Data Engineer
ALESAYI HOLDING | العيسائي القابضة
Job Description
Purpose of the role Build and maintain all data pipelines feeding the Databricks lakehouse, ensuring clean, timely, and governed data flows from every source across the Investment Division’s five portfolio clusters and, in later phases, the Group’s operating divisions. Own the bronze-to-silver-to-gold transformation logic, data quality monitoring, security master management, and the Document Intelligence Engine’s ingestion and classification pipelines. Key responsibilities Build and maintain automated ingestion pipelines: Addepar API (daily positions, transactions, cash), Capital IQ API (prices, fundamentals, consensus), Canoe (alternative fund documents), eVestment/Mercer (manager database), email (Outlook Graph API).
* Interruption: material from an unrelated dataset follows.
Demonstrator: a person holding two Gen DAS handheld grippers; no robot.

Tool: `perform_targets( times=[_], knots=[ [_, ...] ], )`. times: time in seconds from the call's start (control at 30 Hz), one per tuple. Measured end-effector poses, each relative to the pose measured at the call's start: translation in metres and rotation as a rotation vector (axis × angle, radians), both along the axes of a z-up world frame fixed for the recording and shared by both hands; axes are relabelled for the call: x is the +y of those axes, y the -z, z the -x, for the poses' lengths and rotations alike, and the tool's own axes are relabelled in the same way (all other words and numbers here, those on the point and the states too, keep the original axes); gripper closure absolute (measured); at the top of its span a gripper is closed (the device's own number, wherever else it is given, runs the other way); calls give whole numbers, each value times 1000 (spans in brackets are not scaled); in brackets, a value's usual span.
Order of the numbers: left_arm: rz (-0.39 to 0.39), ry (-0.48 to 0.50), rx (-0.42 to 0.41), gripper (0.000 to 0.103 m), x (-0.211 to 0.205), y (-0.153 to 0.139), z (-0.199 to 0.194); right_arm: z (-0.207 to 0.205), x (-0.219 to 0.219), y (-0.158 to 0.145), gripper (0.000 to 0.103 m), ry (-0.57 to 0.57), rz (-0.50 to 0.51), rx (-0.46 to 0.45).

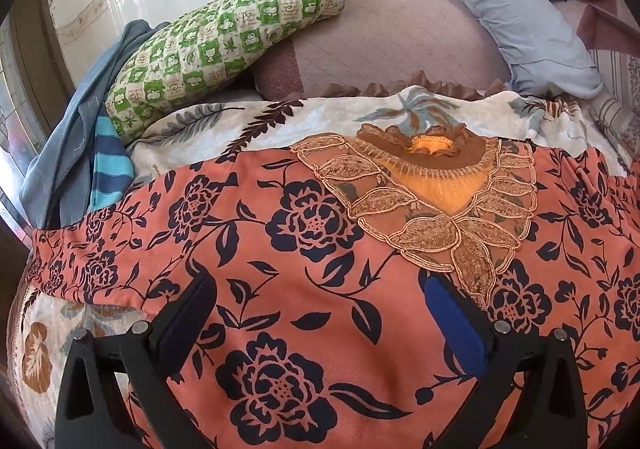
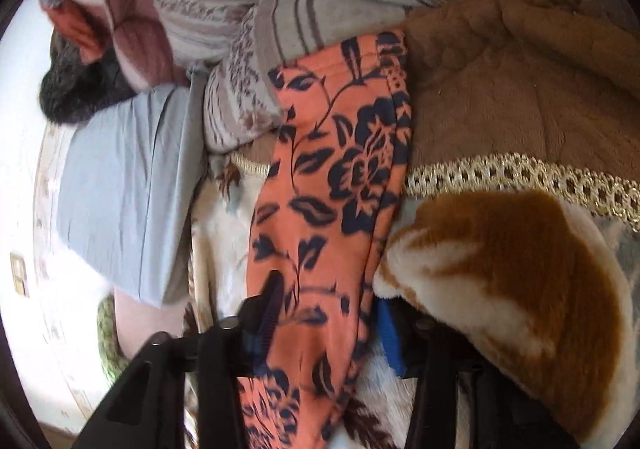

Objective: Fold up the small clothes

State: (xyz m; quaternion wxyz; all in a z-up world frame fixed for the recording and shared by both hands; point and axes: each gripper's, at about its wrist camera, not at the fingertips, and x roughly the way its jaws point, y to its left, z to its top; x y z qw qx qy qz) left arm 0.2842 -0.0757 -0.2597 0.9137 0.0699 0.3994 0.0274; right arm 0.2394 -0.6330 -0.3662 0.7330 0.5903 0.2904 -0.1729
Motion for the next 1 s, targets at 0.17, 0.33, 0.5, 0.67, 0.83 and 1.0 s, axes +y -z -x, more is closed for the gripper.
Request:
perform_targets(
  times=[0.17,0.33,0.5,0.67,0.83,1.0],
  knots=[
    [39,-26,-3,0,11,-6,-1,-3,9,-27,96,-3,94,-57],
    [78,-72,-29,0,29,-17,1,-12,49,-90,96,-114,184,-239],
    [121,-146,-61,0,61,-29,5,-34,136,-154,96,-326,226,-378],
    [142,-234,-93,0,105,-39,12,-64,284,-193,96,-647,365,-389],
    [150,-343,-111,0,155,-37,24,-67,476,-157,92,-1104,601,-182],
    [208,-430,-83,0,193,-28,27,-33,597,-83,92,-1348,860,19]
  ],
)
Implement the medallion architecture: bronze layer (raw immutable data), silver layer (cleaned, conformed, security master mapped, FX normalised, GICS classified, entity ownership resolved), gold layer (analytics-ready tables optimised for ML and SQL queries). Build and maintain the security master: mapping ISIN, CUSIP, SEDOL, Bloomberg ticker, and custodian internal identifiers across all sources, handling corporate actions (mergers, ticker changes, share class conversions). Build the data quality monitoring framework: automated checks for completeness, timeliness, and reconciliation, with exception alerts to the operations analyst.
Build the Document Intelligence Engine ingestion pipeline: receive documents from email, file drop, and Canoe; route to the classification and extraction models (built by the ML engineer); store structured output in gold layer tables and raw text in the vector store. Build the reverse pipeline: push model outputs (factor scores, anomaly flags, risk metrics) from the lakehouse to Addepar via API as custom position attributes. In later phases, build ingestion pipelines for operating division ERP systems (Nama core banking, UMG DMS, hotel PMS, IFM CMMS, electronics POS).
Monitor pipeline health daily: investigate and resolve ingestion failures, data quality alerts, and schema changes from upstream sources. Optimise pipeline performance and cost: right-size compute clusters, implement incremental processing, manage storage lifecycle. Qualifications and experience 5–8 years of data engineering experience, with at least 2 years on Databricks or equivalent Spark-based platforms.
Strong proficiency in Python, SQL, PySpark, and Delta Live Tables. Experience building API integrations and working with financial data feeds (custodian files, market data APIs, fund administrator reports). Understanding of security master management and corporate action processing in financial services.
Experience with Azure Data Factory, Azure Blob Storage, and Azure Functions. Familiarity with document processing pipelines (PDF parsing, OCR, text extraction). Bachelor’s degree in computer science, engineering, or equivalent.
Detail-oriented with strong debugging and problem-solving skills.